The Claudio Santoro National Theater, Spiral Staircase, Brasilia, 2019 © Vincent Fournier / courtesy The Ravestijn Gallery
General Army Headquarters #1, Brasilia, 2019 © Vincent Fournier / courtesy The Ravestijn Gallery
The National Museum #3, Brasilia, 2019 © Vincent Fournier / courtesy The Ravestijn Gallery

The documentary element confirms itself as another distinctive element of Fournier’s approach to the variables of what exists. In the Post Natural History project, Fournier imagines an extraordinary collection of upcoming living species, that mutated to adapt to changing environments and events. Are they the result of the adventures of a reckless space traveler committed to visiting unknown worlds and cataloging new forms of life? The combination of the traveler/collector figure strikes me as spontaneous and evocative. Fournier like Captain James T. Kirk of the famous TV series Star Trek, set in the future, which tells the adventures of the crew of the Starship Enterprise of the United Federation of Planets, “dedicated to the exploration of new worlds, in search of other forms of life and civilization, to get where no man has gone before”.

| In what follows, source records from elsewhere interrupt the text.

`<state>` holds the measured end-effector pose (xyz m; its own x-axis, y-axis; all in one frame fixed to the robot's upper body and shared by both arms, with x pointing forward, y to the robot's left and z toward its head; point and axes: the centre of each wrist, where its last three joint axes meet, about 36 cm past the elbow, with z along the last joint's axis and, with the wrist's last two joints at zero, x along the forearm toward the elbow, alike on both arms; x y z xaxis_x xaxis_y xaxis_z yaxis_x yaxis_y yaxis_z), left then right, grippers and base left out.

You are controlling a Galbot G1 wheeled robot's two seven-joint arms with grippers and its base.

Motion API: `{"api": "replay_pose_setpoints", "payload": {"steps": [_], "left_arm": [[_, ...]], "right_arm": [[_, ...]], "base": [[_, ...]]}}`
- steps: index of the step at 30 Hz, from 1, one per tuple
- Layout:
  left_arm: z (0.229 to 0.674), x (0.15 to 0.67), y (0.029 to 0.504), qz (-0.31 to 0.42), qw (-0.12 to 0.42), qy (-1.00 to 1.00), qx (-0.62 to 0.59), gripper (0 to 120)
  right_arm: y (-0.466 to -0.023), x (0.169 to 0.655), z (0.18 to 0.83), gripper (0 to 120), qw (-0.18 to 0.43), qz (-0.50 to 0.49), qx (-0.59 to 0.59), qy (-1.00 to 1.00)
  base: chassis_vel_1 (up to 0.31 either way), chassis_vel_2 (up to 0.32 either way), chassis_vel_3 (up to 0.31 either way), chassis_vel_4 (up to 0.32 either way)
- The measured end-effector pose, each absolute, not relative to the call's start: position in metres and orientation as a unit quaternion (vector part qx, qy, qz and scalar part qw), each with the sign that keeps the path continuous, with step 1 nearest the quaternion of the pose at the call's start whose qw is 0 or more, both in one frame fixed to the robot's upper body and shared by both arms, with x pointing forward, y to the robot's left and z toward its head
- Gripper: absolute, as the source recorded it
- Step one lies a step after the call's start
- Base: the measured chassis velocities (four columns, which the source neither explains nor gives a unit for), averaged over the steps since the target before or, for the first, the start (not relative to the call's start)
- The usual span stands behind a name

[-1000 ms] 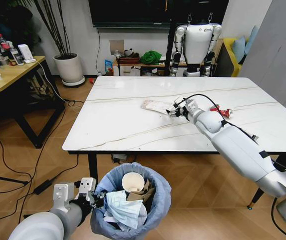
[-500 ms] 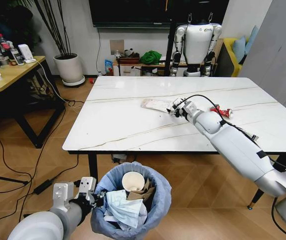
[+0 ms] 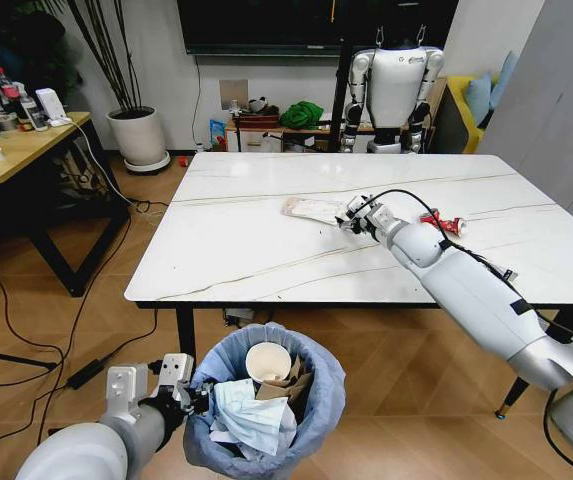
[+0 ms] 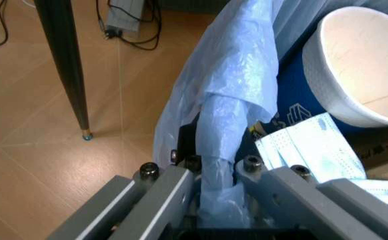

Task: Pick up the trash bin and place the trash from the table into it.

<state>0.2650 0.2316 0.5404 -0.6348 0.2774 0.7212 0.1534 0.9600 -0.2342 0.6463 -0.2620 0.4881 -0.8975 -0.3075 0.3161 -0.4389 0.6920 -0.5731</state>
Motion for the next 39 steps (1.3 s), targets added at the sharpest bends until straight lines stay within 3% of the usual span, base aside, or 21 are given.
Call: {"api": "replay_pose_setpoints", "payload": {"steps": [9,14,25,35,39], "left_arm": [[0.541,0.265,0.232,0.079,0.411,-0.900,-0.120,0],[0.541,0.266,0.232,0.081,0.411,-0.900,-0.121,0],[0.542,0.266,0.233,0.083,0.410,-0.899,-0.126,0],[0.542,0.266,0.233,0.085,0.409,-0.899,-0.131,0],[0.542,0.266,0.233,0.084,0.410,-0.899,-0.131,0]], "right_arm": [[-0.257,0.651,0.487,74,0.099,0.332,0.206,-0.915],[-0.252,0.655,0.488,62,0.097,0.334,0.209,-0.914],[-0.244,0.657,0.479,56,0.081,0.344,0.222,-0.909],[-0.246,0.657,0.476,23,0.074,0.347,0.226,-0.907],[-0.245,0.655,0.473,3,0.073,0.344,0.230,-0.908]], "base": [[0.000,0.000,0.000,0.000],[0.000,0.000,0.000,0.000],[0.000,0.000,0.000,0.000],[0.000,0.000,0.000,0.000],[0.000,0.000,0.000,0.000]]}}
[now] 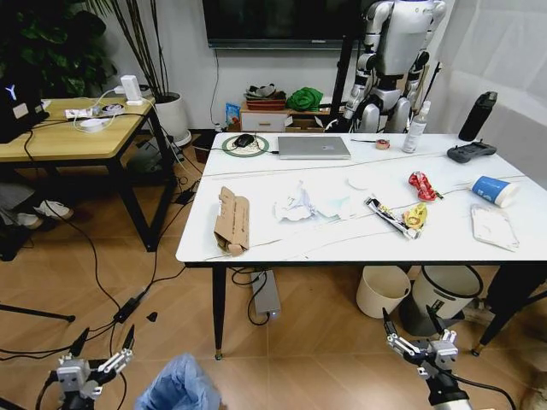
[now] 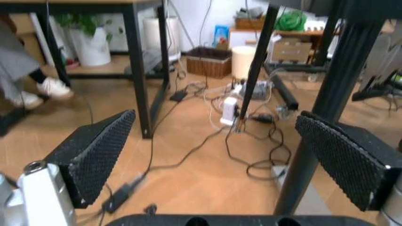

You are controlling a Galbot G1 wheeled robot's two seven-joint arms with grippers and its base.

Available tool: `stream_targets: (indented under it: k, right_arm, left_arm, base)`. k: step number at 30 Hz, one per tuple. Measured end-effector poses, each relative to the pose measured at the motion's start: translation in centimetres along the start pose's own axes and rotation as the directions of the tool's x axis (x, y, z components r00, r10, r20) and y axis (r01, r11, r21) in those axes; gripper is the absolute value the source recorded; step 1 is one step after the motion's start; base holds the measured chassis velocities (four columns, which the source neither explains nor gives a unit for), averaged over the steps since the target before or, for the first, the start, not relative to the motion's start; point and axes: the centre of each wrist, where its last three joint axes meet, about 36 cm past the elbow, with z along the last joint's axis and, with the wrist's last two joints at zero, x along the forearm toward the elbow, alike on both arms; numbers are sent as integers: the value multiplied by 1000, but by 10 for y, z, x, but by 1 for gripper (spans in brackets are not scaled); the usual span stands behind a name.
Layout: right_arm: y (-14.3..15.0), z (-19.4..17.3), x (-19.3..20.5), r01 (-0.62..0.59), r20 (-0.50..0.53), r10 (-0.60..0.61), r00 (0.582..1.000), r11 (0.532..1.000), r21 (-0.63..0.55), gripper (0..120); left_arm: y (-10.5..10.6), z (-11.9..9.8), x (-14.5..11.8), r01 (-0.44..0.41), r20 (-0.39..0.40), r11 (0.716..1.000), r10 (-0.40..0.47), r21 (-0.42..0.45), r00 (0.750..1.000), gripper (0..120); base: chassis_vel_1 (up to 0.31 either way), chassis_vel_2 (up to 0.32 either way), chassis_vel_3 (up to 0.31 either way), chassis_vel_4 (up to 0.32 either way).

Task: Pick up the trash bin and place the trash from the table into it.

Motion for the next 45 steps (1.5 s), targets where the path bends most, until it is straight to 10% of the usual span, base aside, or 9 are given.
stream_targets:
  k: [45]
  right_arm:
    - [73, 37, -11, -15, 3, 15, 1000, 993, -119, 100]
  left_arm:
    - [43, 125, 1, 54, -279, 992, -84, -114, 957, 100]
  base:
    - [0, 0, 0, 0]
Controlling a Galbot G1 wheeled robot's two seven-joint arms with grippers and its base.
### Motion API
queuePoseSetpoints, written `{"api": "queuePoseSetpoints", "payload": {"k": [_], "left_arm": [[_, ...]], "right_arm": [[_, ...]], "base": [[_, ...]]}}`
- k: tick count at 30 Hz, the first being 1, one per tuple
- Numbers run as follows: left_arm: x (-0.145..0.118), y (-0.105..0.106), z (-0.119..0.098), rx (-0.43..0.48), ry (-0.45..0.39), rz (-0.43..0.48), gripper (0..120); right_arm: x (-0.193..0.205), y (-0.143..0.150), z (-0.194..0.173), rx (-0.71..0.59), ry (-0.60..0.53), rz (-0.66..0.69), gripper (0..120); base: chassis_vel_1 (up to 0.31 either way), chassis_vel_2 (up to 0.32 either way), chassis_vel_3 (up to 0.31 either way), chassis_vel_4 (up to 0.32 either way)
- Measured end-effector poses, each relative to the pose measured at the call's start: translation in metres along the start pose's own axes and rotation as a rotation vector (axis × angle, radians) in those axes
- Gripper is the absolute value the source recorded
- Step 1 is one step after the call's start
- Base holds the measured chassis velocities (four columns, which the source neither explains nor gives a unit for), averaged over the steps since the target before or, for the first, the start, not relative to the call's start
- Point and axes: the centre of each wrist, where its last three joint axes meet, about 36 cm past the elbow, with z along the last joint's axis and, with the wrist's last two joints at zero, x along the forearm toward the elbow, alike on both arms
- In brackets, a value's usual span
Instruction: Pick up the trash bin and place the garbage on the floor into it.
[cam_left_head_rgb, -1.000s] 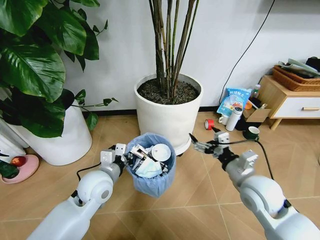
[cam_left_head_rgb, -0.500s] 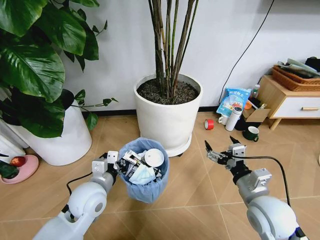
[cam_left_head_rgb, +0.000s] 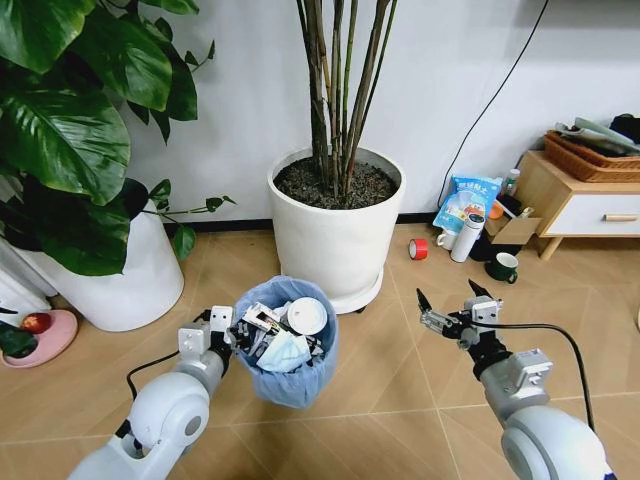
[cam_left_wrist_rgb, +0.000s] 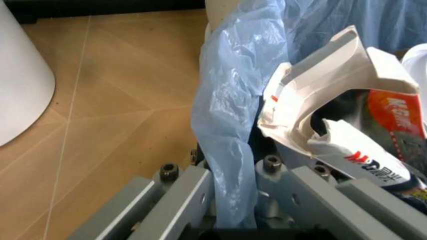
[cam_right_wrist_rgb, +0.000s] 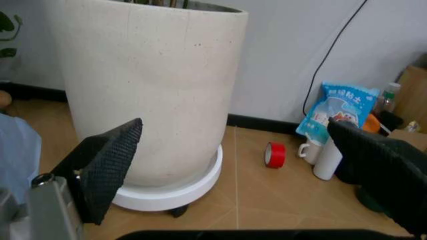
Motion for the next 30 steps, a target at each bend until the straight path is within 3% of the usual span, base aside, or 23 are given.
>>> {"api": "queuePoseSetpoints", "payload": {"k": [14, 30], "left_arm": [[0.0040, 0.0007, 0.0001, -0.001, -0.003, -0.004, 0], [0.0035, -0.0031, -0.0008, 0.005, -0.008, 0.007, 0]], "right_arm": [[0.0060, 0.0011, 0.0026, -0.011, 0.000, 0.009, 100], [0.0074, 0.0035, 0.0048, -0.005, -0.010, -0.010, 100]], "base": [[0.162, -0.028, -0.157, 0.036], [0.269, -0.214, -0.271, 0.205]]}}
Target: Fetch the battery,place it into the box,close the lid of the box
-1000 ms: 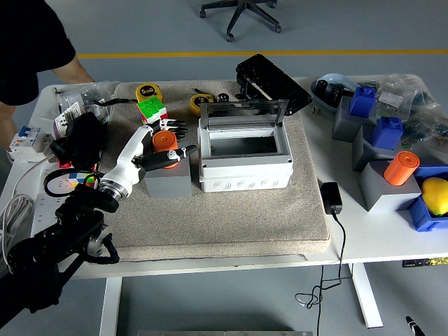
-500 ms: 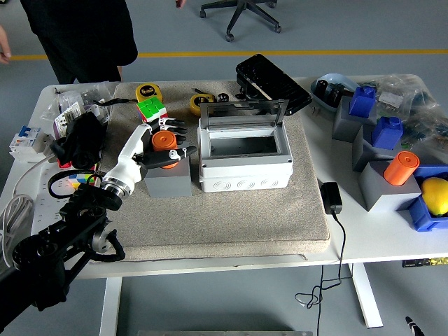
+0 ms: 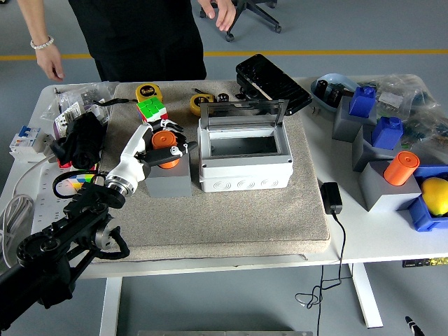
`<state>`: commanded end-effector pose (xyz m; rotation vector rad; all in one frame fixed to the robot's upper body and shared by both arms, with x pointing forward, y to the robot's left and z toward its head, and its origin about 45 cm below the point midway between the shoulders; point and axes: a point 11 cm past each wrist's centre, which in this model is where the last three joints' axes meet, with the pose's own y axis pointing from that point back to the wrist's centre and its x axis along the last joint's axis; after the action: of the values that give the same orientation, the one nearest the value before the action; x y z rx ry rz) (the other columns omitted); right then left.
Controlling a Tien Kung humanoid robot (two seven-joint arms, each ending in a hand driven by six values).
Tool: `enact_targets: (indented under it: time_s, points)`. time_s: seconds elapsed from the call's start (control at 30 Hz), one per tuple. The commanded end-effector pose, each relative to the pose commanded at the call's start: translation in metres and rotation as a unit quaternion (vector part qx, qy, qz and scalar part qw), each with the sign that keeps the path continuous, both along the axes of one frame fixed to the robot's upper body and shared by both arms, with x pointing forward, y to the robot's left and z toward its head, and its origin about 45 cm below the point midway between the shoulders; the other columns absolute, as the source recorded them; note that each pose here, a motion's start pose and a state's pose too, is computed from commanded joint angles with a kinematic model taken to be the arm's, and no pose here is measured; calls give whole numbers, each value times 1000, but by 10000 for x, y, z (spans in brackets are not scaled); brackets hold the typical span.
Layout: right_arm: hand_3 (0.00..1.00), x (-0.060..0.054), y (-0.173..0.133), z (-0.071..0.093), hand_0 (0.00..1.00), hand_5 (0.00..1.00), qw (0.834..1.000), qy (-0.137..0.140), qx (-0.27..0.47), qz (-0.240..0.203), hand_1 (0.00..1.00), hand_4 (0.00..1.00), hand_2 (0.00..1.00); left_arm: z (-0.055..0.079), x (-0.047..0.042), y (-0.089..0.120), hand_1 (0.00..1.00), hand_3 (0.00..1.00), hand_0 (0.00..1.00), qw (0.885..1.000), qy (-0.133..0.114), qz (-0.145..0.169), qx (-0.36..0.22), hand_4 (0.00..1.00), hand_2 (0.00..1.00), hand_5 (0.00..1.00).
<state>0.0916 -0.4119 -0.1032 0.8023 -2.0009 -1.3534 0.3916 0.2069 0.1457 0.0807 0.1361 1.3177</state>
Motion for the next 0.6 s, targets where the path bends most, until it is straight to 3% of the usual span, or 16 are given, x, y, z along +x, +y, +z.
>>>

The Bestiary [Post Natural History – Cycle II] Monitor Lizard [Varanus imitabilis] Mimetic Lizard, 2012 © Vincent Fournier / courtesy The Ravestijn Gallery
The Bestiary [Post Natural History – Cycle II] High Speed Shark [Squalus moleculo]
Autonomus shark with the ability to control the speed of which molecules travel, 2018 © Vincent Fournier / courtesy The Ravestijn Gallery

 

AZ: Can you tell me something more about the Post Natural History project?

VF: With my last body of work, Post Natural History I am telling the story of the transformation of life using technology. I think for the first time in History man has the tools to transform, create, reprogram the living and merge it with the non-living. This future is much further away so we don’t have images yet, that is why this body of work is based more on our imagination. It is inspired by synthetic biology and also by Surrealism. I think biotechnology and Surrealism both share a fascination with mixing things that have nothing in common. They both create strange, hybrid and uncanny species, composed, cut and pasted, of different parts just like a chimera or an “exquisite” corpse. 

 

The Post Natural History is composed of 3 cycles. The first cycle is called the Flesh Flowers. It shows the result of tissue engineering techniques that create artificial flesh using edible plants. And what I am presenting are the remains of those flesh flowers, their skeletons. This work is made with 3D printing. The second cycle is a bestiary of upcoming species inspired by medieval bestiaries. Those strange and hybrid creatures are the mirror of our wishes, hopes and fears. The bestiary is presented just like a curiosity cabinet. Each image of the species is like a taxonomic illustration with a plate describing their particular features. Those creatures are engineered species with special features designed by man. For instance if you take a closer look at the scorpion, you will realize that this is not just a scorpion but also a remote controlled robot which is able to perform surgical operations. A closer look at the body of the dragonfly makes you realize that it contains sensors that measure the quality of air, or the Fennec is able of mind-reading. 

 

The last cycle is called The Unbreakable Heart. After being created outside the body, the technology is going inside the body. And what organ is more symbolic than the heart? So I have created the first advanced unbreakable heart made of gold and lead, and designed to live forever. As in my other works I forged a link between the past and the future. This unbreakable heart is inspired by alchemy, which sought to turn lead into gold in order to create the elixir of life, but it also echoes the desires to live forever of the transhumanists and the Silicon Valley. And since living forever is quite expensive, this advanced organ is made of pure gold and set with precious stones.